PARIMO, parimoaktual.com – Dinas Sosial (Dinsos) Parigi Moutong (Parimo), mencatat sebanyak 6.601 Keluarga Penerima Manfaat (KPM) Program Keluarga Harapan (PKH) belum menerima hak bantuan sosial mereka hingga triwulan III tahun 2026.
Penundaan pencairan dana bantuan tersebut terjadi akibat adanya indikasi keterlibatan data penerima dalam aktivitas judi online (judol).
Pemerintah pusat melalui Kementerian Sosial menetapkan kuota penerima PKH untuk Parimo sebanyak 29.118 KPM pada tahun 2026.
Dari total alokasi tersebut, sebanyak 22.518 KPM telah mencairkan bantuan hingga triwulan III, sedangkan sisanya sebanyak 6.601 KPM masih tertahan penyerahannya.
“PKH merupakan bantuan bersyarat dari Kementerian Sosial yang menyasar warga berpenghasilan rendah, kami mencatat pencairan bantuan bagi 6.601 KPM tertunda karena data penerima terdeteksi memiliki aktivitas judi online,” kata Kabid Pengelolaan Data Terpadu Kesejahteraan Sosial (DTKS) Dinsos Parimo, Ayub Ansyari. Selasa (15/9/2026).
Ayub menjelaskan bahwa PKH berfungsi sebagai instrumen perlindungan sosial yang memangkas beban pengeluaran keluarga miskin dan rentan.
Program ini terbukti efektif menekan angka kemiskinan di Parimo, di mana data BPS mencatat penurunan angka kemiskinan secara bertahap dari 14,91 persen pada 2023, menjadi 14,20 persen pada 2024, dan menyusut kembali hingga 13,51 persen pada 2025.

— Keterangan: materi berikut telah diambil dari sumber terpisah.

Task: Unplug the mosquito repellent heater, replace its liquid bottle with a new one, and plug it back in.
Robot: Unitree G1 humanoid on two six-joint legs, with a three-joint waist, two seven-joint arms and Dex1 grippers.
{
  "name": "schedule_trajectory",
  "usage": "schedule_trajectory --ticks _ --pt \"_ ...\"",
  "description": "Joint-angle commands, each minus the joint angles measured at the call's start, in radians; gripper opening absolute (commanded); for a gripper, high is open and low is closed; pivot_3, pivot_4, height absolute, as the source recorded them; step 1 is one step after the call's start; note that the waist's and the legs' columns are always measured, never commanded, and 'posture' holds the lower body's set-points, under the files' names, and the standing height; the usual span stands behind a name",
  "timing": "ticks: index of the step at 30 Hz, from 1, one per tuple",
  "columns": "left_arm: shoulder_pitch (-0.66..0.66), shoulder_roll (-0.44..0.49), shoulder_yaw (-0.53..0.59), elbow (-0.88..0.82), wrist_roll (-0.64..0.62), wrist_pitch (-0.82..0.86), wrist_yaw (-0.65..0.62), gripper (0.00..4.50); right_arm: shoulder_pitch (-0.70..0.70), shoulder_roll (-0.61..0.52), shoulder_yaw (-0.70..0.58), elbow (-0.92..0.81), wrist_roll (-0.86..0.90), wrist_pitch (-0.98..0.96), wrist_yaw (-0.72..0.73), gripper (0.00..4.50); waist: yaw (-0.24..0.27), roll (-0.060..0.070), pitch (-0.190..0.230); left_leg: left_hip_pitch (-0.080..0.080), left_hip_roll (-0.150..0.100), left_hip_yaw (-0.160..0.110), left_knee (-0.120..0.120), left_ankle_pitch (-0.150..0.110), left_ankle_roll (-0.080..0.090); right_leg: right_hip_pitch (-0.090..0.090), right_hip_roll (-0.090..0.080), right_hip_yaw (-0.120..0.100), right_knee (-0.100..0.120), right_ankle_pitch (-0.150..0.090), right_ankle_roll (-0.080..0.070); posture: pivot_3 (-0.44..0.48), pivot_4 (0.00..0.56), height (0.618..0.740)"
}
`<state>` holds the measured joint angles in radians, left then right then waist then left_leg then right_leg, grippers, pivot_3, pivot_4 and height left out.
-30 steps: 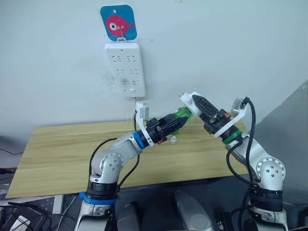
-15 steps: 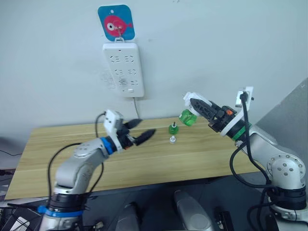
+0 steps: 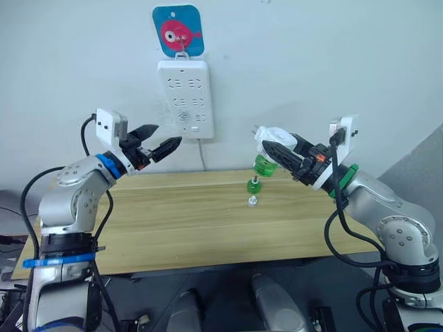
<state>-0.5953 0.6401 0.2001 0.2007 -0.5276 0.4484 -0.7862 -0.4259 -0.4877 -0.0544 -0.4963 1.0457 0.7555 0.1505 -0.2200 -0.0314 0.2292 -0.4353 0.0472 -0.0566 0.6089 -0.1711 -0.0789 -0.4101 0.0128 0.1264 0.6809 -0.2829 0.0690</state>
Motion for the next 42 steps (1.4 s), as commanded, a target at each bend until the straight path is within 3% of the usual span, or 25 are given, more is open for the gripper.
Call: schedule_trajectory --ticks 1,10,18,28,35,42 --pt "-0.082 -0.006 -0.016 0.085 0.030 -0.050 -0.054 4.50 -0.026 0.001 -0.012 -0.044 0.001 0.004 0.021 3.05 0.000 0.000 0.000 0.000 0.000 0.000 0.000 0.000 0.000 0.000 0.000 0.000 0.000 0.000 0.000 -0.250 0.183 0.733" --pt "-0.236 -0.051 -0.061 0.309 0.112 -0.165 -0.140 4.50 -0.020 0.012 -0.010 -0.073 0.008 0.032 0.027 3.05 -0.001 0.000 0.000 0.000 0.000 -0.001 0.000 0.000 0.000 0.000 0.000 0.000 0.001 0.000 0.000 -0.262 0.191 0.733" --pt "-0.321 -0.082 -0.075 0.407 0.134 -0.208 -0.226 4.50 -0.029 0.030 0.005 -0.080 -0.018 0.040 0.032 3.05 -0.001 0.000 0.000 0.000 0.000 -0.001 0.000 0.000 0.000 0.000 0.000 0.000 0.001 0.000 0.000 -0.274 0.201 0.733" --pt "-0.364 -0.101 -0.079 0.471 0.168 -0.247 -0.259 1.60 -0.100 0.084 0.053 -0.039 -0.082 0.031 0.038 3.05 0.001 0.000 0.000 0.000 0.000 -0.002 0.000 0.000 0.000 0.001 0.000 -0.001 0.001 0.000 0.000 -0.272 0.202 0.733" --pt "-0.364 -0.089 -0.070 0.481 0.187 -0.248 -0.261 1.35 -0.213 0.099 0.195 0.044 -0.343 -0.029 0.065 3.05 0.000 0.000 0.000 0.000 -0.001 -0.001 0.006 0.001 0.001 0.004 0.000 0.001 0.001 0.003 0.002 -0.274 0.206 0.733" --pt "-0.353 -0.067 -0.068 0.464 0.192 -0.219 -0.264 1.35 -0.307 0.193 0.285 0.209 -0.540 -0.100 0.090 3.05 -0.002 0.000 0.000 0.001 -0.001 -0.001 0.005 0.002 0.002 0.004 0.000 0.000 0.001 0.004 0.002 -0.257 0.206 0.733"
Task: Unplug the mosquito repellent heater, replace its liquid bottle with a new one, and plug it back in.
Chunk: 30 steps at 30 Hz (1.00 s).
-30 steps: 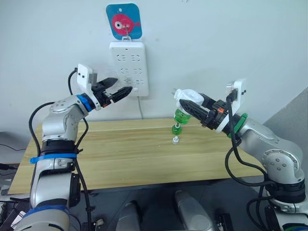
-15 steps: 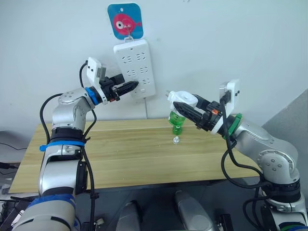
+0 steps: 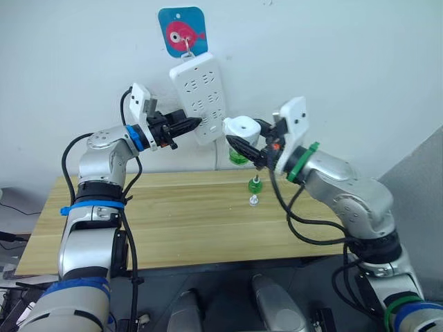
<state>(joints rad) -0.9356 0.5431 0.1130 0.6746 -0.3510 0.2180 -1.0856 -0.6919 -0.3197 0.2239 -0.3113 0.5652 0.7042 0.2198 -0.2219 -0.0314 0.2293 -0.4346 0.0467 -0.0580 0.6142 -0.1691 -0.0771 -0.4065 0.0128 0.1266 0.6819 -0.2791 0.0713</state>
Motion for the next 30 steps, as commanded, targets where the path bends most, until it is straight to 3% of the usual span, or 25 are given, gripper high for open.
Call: schedule_trajectory --ticks 1,12,30 --pt "-0.011 0.032 0.020 -0.012 0.014 0.014 0.035 1.35 -0.051 0.037 0.011 0.046 -0.078 -0.057 0.029 3.05 0.000 0.000 0.000 0.000 0.000 0.000 0.000 0.000 0.000 0.000 0.000 0.000 0.000 0.000 0.000 -0.254 0.205 0.733" --pt "0.010 0.040 0.030 -0.047 0.008 0.034 0.046 1.35 -0.115 0.149 0.001 0.218 -0.235 -0.149 0.055 3.05 -0.001 0.000 0.000 0.000 0.000 0.000 0.000 0.000 0.000 0.000 0.000 0.000 0.001 0.001 0.000 -0.230 0.199 0.733" --pt "0.012 0.039 0.027 -0.061 0.005 0.042 0.045 1.35 -0.112 0.200 -0.012 0.218 -0.336 -0.175 0.092 3.04 -0.003 0.000 0.000 0.000 0.000 0.000 0.000 0.000 0.000 0.000 0.000 -0.001 0.001 0.001 0.000 -0.239 0.196 0.733"
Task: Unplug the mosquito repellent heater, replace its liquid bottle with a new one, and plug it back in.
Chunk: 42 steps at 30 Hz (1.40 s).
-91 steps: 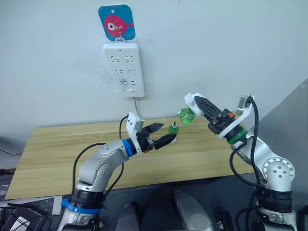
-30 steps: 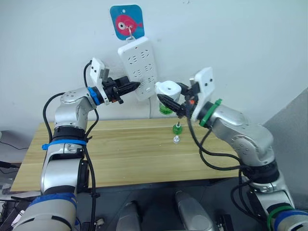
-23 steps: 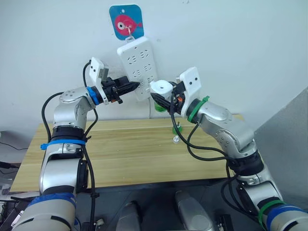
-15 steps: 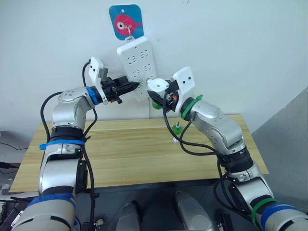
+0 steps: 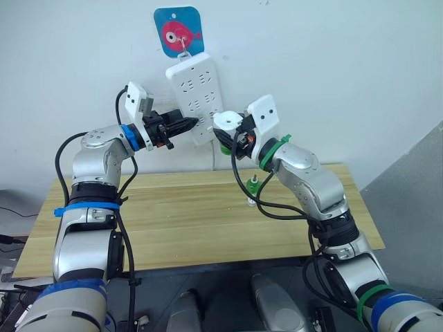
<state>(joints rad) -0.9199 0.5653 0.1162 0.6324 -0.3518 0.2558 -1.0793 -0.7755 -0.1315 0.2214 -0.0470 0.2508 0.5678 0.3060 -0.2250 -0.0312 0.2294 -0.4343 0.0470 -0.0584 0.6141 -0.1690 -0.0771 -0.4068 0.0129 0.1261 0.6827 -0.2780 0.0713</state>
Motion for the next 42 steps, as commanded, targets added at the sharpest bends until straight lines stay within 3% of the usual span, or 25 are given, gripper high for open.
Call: schedule_trajectory --ticks 1,15,22,28,31,32,35,42 --pt "-0.003 0.017 0.023 -0.020 0.006 0.005 0.038 1.35 -0.030 0.013 -0.007 -0.044 -0.028 -0.040 0.008 3.04 0.000 0.000 0.000 0.000 0.000 0.000 0.000 0.000 0.000 0.000 0.000 0.000 0.000 0.000 0.000 -0.239 0.196 0.733" --pt "0.006 0.004 0.017 -0.050 -0.008 0.052 0.016 1.33 -0.127 0.085 -0.014 0.149 -0.094 -0.063 0.019 3.04 -0.021 0.000 0.000 0.001 0.000 0.000 0.000 0.000 0.000 0.000 0.000 0.000 0.000 0.001 0.000 -0.244 0.201 0.733" --pt "0.011 -0.004 0.026 -0.076 -0.019 0.087 0.012 1.33 -0.181 0.114 -0.029 0.305 -0.110 -0.151 0.038 3.03 -0.032 0.000 0.000 0.002 0.000 0.000 0.000 0.004 0.006 0.000 0.001 0.000 0.000 0.006 0.001 -0.239 0.197 0.733" --pt "0.010 -0.003 0.032 -0.067 -0.004 0.079 0.024 1.33 -0.195 0.134 -0.032 0.343 -0.110 -0.165 0.053 3.03 -0.045 0.000 0.000 0.002 0.000 0.000 -0.002 0.009 0.014 0.000 0.001 0.000 0.000 0.010 -0.003 -0.240 0.203 0.733" --pt "0.002 0.004 0.037 -0.035 0.018 0.043 0.040 1.33 -0.189 0.125 -0.065 0.312 -0.093 -0.162 0.052 3.03 -0.046 0.000 0.000 0.002 0.000 0.000 -0.002 0.010 0.015 0.000 0.001 -0.001 0.000 0.010 -0.003 -0.241 0.206 0.733" --pt "-0.001 0.006 0.039 -0.024 0.023 0.032 0.045 1.33 -0.184 0.117 -0.071 0.299 -0.091 -0.156 0.057 3.77 -0.043 0.000 0.000 0.002 0.000 0.000 -0.002 0.010 0.015 0.000 0.001 -0.001 0.000 0.010 -0.003 -0.239 0.207 0.733" --pt "-0.014 0.014 0.046 0.015 0.044 -0.009 0.065 1.33 -0.154 0.079 -0.069 0.226 -0.093 -0.115 0.087 4.50 -0.031 0.000 0.000 0.001 0.000 0.000 -0.003 0.010 0.015 0.000 0.000 -0.002 -0.002 0.010 -0.002 -0.236 0.208 0.733" --pt "-0.051 0.050 0.070 0.113 0.065 -0.096 0.148 1.33 0.013 -0.037 -0.037 -0.143 -0.018 0.088 0.189 4.50 -0.022 0.000 0.000 0.000 -0.001 0.001 -0.005 0.010 0.014 -0.001 -0.001 -0.001 -0.002 0.009 0.000 -0.225 0.215 0.733"
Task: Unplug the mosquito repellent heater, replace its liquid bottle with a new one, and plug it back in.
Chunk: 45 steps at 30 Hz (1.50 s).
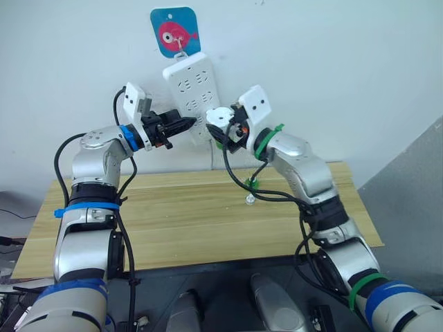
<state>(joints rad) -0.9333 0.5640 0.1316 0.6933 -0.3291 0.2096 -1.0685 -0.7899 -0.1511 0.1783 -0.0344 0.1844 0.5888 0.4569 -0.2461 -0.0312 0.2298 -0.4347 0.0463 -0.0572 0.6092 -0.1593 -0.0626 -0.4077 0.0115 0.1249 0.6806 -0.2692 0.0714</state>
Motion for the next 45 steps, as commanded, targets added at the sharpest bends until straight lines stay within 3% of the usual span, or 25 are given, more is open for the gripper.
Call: schedule_trajectory --ticks 1,7,12,18,24,27,31,37,45 --pt "-0.043 0.055 0.057 0.065 0.045 -0.064 0.151 1.33 0.040 -0.024 0.010 -0.189 0.056 0.087 0.041 4.50 -0.002 0.000 0.000 0.001 0.000 0.000 0.000 0.000 0.000 0.000 0.000 0.000 0.000 0.001 -0.001 -0.225 0.215 0.733" --pt "-0.029 0.092 0.042 0.072 0.084 -0.140 0.188 3.31 0.091 -0.037 0.012 -0.327 0.116 0.183 0.053 4.50 -0.010 0.000 0.001 0.002 0.002 -0.002 -0.001 0.001 0.001 -0.002 0.003 0.001 0.001 0.002 -0.004 -0.211 0.222 0.733" --pt "0.007 0.132 0.051 0.046 0.093 -0.159 0.203 4.48 0.110 -0.046 0.025 -0.369 0.141 0.209 0.061 4.50 -0.010 0.001 0.002 0.002 0.002 -0.001 -0.001 0.001 0.001 -0.003 0.003 0.001 0.001 0.003 -0.005 -0.206 0.221 0.733" --pt "0.178 0.187 0.107 -0.156 0.042 -0.093 0.198 4.48 0.117 -0.073 0.044 -0.402 0.160 0.202 0.095 4.50 -0.041 0.001 0.002 0.002 0.004 0.001 -0.005 0.001 0.002 -0.008 0.004 0.002 0.002 0.004 -0.007 -0.198 0.216 0.733" --pt "0.578 0.189 0.239 -0.666 -0.114 0.132 0.227 4.48 0.135 -0.102 0.052 -0.420 0.173 0.178 0.124 4.50 -0.016 0.000 0.001 0.001 0.007 0.004 -0.018 0.000 0.000 -0.015 0.004 0.001 0.001 0.002 -0.007 -0.145 0.212 0.733" --pt "0.789 0.137 0.305 -0.933 -0.186 0.205 0.292 4.50 0.146 -0.110 0.055 -0.423 0.173 0.165 0.134 3.73 0.024 0.000 0.001 -0.002 0.008 0.002 -0.018 -0.003 -0.004 -0.016 0.004 -0.001 0.000 0.001 -0.010 -0.123 0.209 0.733" --pt "1.055 0.034 0.306 -1.241 -0.205 0.206 0.368 4.50 0.149 -0.123 0.071 -0.417 0.171 0.137 0.167 2.27 0.064 -0.001 0.001 -0.003 0.006 0.004 -0.016 -0.008 -0.013 -0.015 0.001 0.001 -0.002 -0.002 -0.009 -0.105 0.208 0.733" --pt "1.213 -0.056 0.256 -1.430 -0.176 0.149 0.435 4.50 0.121 -0.104 0.085 -0.352 0.128 0.099 0.139 0.12 0.111 -0.002 0.001 -0.001 0.003 0.004 -0.012 -0.008 -0.013 -0.012 -0.001 0.000 -0.002 -0.011 -0.010 -0.090 0.205 0.733" --pt "1.199 -0.080 0.186 -1.477 -0.148 0.134 0.503 4.50 0.082 -0.049 0.086 -0.229 0.061 0.056 0.067 0.04 0.108 -0.002 0.001 -0.001 0.003 0.007 -0.004 -0.008 -0.013 -0.011 -0.001 0.002 -0.001 -0.013 -0.015 -0.091 0.214 0.733"
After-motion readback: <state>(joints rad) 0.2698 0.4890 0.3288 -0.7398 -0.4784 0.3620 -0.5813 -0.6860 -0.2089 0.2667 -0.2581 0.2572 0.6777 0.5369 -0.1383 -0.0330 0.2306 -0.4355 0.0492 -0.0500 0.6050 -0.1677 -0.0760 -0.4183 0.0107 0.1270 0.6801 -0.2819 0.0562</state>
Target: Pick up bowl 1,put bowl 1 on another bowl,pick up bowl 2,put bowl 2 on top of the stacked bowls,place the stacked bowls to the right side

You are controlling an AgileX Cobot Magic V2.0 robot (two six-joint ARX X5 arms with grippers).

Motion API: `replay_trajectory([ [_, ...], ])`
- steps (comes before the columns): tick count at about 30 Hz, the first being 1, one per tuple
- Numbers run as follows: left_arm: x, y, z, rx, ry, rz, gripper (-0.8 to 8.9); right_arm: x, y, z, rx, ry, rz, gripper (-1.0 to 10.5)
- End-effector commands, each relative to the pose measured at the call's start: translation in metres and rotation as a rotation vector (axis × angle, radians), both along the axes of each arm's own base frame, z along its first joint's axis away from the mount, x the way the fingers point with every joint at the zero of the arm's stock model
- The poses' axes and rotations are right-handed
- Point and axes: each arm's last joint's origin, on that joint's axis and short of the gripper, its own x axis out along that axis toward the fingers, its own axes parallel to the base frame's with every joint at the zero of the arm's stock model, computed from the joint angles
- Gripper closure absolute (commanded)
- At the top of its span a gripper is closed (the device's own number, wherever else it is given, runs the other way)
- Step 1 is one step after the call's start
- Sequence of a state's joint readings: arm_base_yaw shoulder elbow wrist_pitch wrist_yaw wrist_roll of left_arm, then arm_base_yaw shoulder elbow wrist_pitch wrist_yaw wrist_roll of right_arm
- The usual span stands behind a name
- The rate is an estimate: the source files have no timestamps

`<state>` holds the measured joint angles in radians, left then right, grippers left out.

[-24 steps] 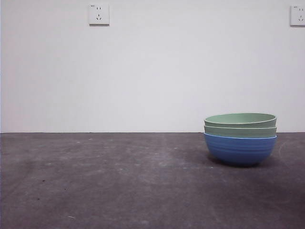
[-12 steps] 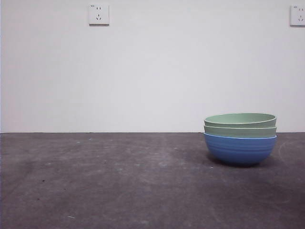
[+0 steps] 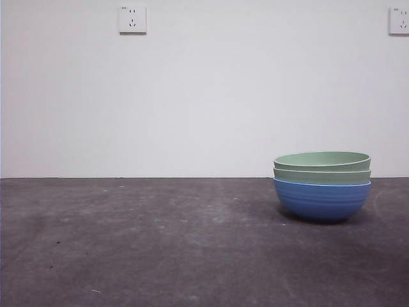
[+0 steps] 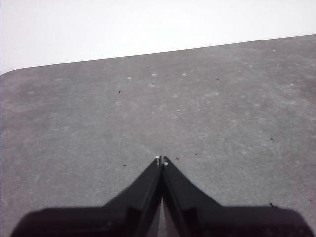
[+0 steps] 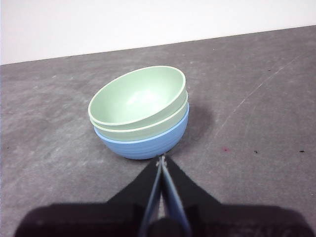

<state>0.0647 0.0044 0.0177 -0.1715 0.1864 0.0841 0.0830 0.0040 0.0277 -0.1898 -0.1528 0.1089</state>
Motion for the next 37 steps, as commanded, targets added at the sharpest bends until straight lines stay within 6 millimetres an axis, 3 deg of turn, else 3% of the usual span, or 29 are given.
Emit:
replay_trajectory([
  [1,0.0006,0.0004,-0.0043,-0.010,0.010,0.005,8.17,0.0007,-0.0003,-0.0050,0.007,0.014,-0.009,9.4],
  [37,0.0006,0.0004,-0.0043,-0.010,0.010,0.005,8.17,0.0007,-0.0003,-0.0050,0.007,0.014,-0.009,9.4],
])
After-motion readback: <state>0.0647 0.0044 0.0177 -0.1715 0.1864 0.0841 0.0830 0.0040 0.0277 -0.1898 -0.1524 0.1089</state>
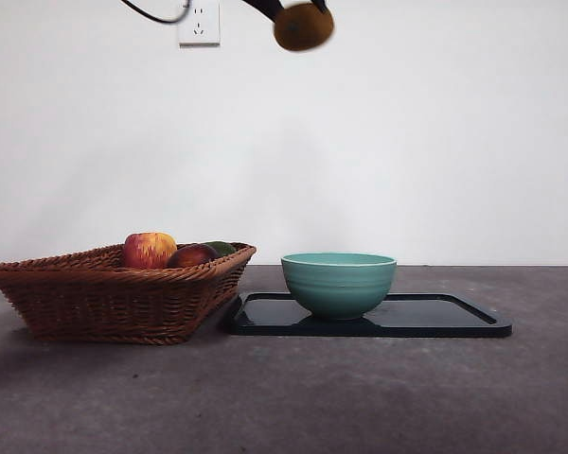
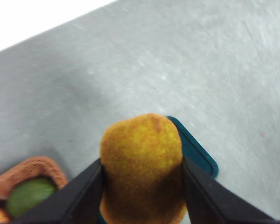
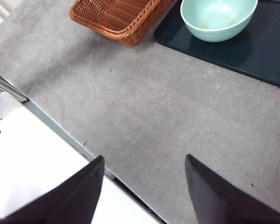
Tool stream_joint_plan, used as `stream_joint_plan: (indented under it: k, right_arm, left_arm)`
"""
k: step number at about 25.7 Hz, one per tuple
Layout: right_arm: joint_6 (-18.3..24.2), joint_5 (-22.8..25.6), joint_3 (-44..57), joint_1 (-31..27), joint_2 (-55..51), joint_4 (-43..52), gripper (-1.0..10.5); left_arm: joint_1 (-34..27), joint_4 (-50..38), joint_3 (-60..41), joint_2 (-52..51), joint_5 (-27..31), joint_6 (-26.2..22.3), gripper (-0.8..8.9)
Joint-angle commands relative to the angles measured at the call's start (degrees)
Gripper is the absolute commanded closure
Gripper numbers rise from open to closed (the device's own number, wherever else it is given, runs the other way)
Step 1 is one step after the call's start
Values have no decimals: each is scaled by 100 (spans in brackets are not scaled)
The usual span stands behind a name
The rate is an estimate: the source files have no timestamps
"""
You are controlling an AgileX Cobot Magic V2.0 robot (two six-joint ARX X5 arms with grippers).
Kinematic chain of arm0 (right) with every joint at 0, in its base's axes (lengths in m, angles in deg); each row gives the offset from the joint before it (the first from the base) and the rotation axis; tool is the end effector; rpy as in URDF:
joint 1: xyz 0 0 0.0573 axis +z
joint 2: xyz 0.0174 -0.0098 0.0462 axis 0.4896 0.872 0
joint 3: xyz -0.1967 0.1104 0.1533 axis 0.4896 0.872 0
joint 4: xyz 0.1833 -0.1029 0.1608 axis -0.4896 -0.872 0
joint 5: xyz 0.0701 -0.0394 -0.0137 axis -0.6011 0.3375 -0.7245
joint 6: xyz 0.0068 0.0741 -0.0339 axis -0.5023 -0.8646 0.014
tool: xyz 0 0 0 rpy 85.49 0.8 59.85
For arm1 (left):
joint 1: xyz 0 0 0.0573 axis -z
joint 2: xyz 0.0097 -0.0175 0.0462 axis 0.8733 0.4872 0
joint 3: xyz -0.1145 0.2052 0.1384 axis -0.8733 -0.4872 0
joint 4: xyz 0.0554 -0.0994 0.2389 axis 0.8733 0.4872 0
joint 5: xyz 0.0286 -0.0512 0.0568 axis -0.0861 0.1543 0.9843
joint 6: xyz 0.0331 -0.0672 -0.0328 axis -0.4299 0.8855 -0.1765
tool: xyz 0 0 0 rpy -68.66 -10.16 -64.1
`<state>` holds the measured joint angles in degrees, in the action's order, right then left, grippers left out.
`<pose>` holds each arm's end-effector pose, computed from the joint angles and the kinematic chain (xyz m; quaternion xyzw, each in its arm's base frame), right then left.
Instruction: Pick up the wifruite, put it on the bowl, pick up the plate, put it on desk
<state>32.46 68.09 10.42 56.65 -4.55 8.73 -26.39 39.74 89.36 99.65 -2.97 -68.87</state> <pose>0.0849 0.0709 0.2913 0.0507 0.3777 0.3520 0.8549 0.3705 -0.2632 0.4400 0.0804 0.3315 -0.3253 0.8819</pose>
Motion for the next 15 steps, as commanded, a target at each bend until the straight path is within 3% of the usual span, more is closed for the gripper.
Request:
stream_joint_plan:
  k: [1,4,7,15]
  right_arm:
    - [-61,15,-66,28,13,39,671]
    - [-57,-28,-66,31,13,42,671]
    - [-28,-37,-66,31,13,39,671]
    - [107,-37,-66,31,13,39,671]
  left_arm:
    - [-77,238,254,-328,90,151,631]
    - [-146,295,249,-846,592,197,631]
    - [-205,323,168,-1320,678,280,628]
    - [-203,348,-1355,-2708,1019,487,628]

Selain PKH, pemerintah pusat menyalurkan bantuan sosial (bansos) sembako dengan kuota sekitar 46 ribu KPM untuk wilayah Parimo.
Sebanyak 31.353 KPM tercatat telah menerima bansos sembako tersebut hingga triwulan III 2026.
Sementara itu, bagi warga yang berhasil keluar dari status kemiskinan (graduasi PKH), Dinsos mengarahkan mereka ke Program Pemberdayaan Sosial Ekonomi (PPSE) untuk pengembangan usaha.
“Proses graduasi dan pemutakhiran data penerima sangat dipengaruhi oleh integritas data di lapangan. Temuan indikasi judi online pada data KPM ini menjadi perhatian serius dalam penyaluran bantuan sosial agar tepat sasaran,” pungkas Ayub.